When everyone can get published on-line it is a bloodbath for authors. Sure a few make a lot of money. But most authors make very little. And many authors make nothing at all.
I bet that if you look at all the books that first became available in 2014, the average number of sales will be less than 10 copies a year. In fact I wouldn't be surprised if the median were less than 10 copies too. Why? Because there are now thousands and thousands of books published every year that no-one ever buys (apart from the authors themselves).
Who wins here? Well, Amazon are still doing OK because they still sell plenty of the hits. Readers are doing OK because they have a big choice of books to buy. Readers also do OK because they can get hold of classic and out-of-print books for nothing.
My friend has had a Kindle for a couple of years and says she hasn't bought a single book... she reads classics for free... and there are enough to last her a lifetime.
Authors have produced a massive over supply of books. There are just too many. And most of them are rubbish. Finding the odd gem will get harder and harder.
Harder because, at the moment, there are too many fake reviews and marketing hype behind books that are blessed by big players. Hopefully one day there will be a way for people to get genuine reviews from impartial readers ... but I'm not holding my breath.
When 2011 came and went I had another dilemma. I still wasn't happy with The Square Triangles. Should I put it on hold and write book 3 of the Eddie Shore series? It was supposed to be set in 2011... so I was tempted. But no-one was interested in Eddie's story, despite 10 years of trying to promote it.

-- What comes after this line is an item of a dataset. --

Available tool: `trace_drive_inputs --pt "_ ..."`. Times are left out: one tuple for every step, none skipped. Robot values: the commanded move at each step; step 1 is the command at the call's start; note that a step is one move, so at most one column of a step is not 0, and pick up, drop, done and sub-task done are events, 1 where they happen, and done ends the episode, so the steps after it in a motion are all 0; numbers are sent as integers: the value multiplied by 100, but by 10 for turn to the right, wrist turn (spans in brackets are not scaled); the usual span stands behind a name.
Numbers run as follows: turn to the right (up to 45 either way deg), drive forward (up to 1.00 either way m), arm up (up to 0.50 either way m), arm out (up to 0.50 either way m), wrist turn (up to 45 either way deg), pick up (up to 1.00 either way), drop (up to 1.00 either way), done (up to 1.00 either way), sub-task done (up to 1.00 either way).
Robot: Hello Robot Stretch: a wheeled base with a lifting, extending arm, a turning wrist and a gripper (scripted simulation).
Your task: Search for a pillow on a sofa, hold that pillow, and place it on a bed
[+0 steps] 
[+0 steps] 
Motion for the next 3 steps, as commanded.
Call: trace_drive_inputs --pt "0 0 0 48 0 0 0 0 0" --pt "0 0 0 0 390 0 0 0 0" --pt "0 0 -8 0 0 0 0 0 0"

What to do? On the one hand was the book I needed to finish but couldn't (TST) and on the other was a book I knew I could finish but no-one wanted (ES3).

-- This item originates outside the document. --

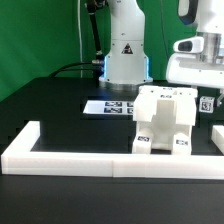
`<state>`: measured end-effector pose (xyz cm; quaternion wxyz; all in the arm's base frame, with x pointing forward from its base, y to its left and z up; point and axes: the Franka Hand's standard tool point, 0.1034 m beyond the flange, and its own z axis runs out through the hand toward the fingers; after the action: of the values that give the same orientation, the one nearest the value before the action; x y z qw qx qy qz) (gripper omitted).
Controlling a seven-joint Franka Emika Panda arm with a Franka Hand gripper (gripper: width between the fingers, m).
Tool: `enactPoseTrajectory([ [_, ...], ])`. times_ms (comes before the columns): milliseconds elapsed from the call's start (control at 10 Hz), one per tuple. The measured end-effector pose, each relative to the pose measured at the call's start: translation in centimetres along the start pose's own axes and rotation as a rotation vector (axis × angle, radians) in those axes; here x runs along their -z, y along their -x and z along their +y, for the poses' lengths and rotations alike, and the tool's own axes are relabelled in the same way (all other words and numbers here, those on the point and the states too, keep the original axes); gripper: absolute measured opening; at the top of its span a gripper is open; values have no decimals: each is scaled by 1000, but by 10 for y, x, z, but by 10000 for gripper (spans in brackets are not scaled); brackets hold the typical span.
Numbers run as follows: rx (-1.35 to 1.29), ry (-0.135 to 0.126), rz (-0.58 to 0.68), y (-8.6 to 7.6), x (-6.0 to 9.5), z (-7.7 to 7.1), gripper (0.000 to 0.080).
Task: Assemble chair
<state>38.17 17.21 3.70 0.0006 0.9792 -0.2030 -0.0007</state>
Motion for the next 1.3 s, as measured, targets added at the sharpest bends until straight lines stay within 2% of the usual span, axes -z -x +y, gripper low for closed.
enactPoseTrajectory([
  [200, 12, -30, -23, -5, 28, 3, 287],
  [400, 3, -50, -50, -25, 53, 14, 287],
  [800, 8, -44, -48, -23, 49, 14, 287],
  [900, 8, -49, -61, -23, 55, 15, 287],
  [1000, 60, -54, -61, -30, 66, 19, 287],
  [1200, 168, -58, -32, -58, 78, 33, 287],
  [1300, 167, -63, -22, -69, 83, 35, 287],
])
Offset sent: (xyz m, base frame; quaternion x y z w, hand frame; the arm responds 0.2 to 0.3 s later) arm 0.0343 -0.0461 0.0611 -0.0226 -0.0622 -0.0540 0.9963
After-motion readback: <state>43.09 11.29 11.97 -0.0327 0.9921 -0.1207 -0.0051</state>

I thought I'd settled it when a friend revealed that he had been commissioned to write a non-fiction book. He thought it was going to be tough to do in a year. We challenged each other. Hoping that we could push each other to make progress. I decided to finish TST.
A revelation helped. The main male character (Wyn) in TST just wasn't right; he didn't fit with the female lead (Elspeth) and the children (Nuala and Selwyn) in the way I wanted. But there were aspects of the male lead in my shelved hard sci-fi novel that I really liked... so why not parachute that guy into Wyn's shoes?
It made sense. Why hadn't I thought of that before?
Maybe if I'd thought of it earlier it would have made a difference. But after an initially exciting period of two or three months I had lost all my momentum again. Writing wasn't much fun. No-one was interested in what I was doing.
One day I just had a moment of clarity. Why are you making yourself unhappy?
It seemed a fair question. There wasn't a good answer. It seemed pretty obvious that I would be happier if I just stopped writing. So I did.
Of course, you can't just stop writing. Not for ever. Once I took the pressure off myself to complete anything, I was free to do whatever I liked. For a while I really didn't write anything at all. I read a lot instead; and watched a lot of films (movies).
Then I wrote some poems, book reviews, film reviews. Not for any reason, other than because I wanted to.